> What to do
Go through the data underneath and report how many lines hold the string "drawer", giving only the number.

** Opening Data segment block **

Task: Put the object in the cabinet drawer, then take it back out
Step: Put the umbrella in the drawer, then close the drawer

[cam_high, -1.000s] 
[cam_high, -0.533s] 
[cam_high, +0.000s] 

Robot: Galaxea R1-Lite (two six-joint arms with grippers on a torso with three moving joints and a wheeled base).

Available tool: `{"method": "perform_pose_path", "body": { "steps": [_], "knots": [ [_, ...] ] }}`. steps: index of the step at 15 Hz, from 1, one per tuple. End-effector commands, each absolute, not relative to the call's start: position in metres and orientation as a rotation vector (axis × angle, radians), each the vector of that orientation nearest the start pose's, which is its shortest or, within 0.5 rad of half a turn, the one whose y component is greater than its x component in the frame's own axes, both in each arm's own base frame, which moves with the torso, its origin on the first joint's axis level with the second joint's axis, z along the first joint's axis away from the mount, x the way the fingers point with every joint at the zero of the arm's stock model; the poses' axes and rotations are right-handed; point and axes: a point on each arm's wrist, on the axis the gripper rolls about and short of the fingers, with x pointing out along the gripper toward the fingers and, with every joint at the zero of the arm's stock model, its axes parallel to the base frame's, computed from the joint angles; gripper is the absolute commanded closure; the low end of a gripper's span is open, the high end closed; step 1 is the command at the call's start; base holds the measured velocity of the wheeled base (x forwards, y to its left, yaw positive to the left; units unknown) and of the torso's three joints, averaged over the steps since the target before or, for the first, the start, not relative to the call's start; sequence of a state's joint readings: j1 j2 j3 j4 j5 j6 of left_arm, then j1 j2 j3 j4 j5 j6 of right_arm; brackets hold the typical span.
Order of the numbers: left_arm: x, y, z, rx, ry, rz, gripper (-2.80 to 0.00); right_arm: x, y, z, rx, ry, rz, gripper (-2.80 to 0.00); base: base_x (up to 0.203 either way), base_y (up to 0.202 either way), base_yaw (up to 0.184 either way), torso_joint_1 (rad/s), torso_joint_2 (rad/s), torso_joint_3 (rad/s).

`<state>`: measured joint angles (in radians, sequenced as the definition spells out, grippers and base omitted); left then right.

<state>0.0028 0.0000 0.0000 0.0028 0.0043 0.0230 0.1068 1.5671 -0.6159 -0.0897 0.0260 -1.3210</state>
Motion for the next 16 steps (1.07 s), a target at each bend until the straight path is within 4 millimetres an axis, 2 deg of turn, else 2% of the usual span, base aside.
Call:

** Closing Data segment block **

> Answer to the exercise
2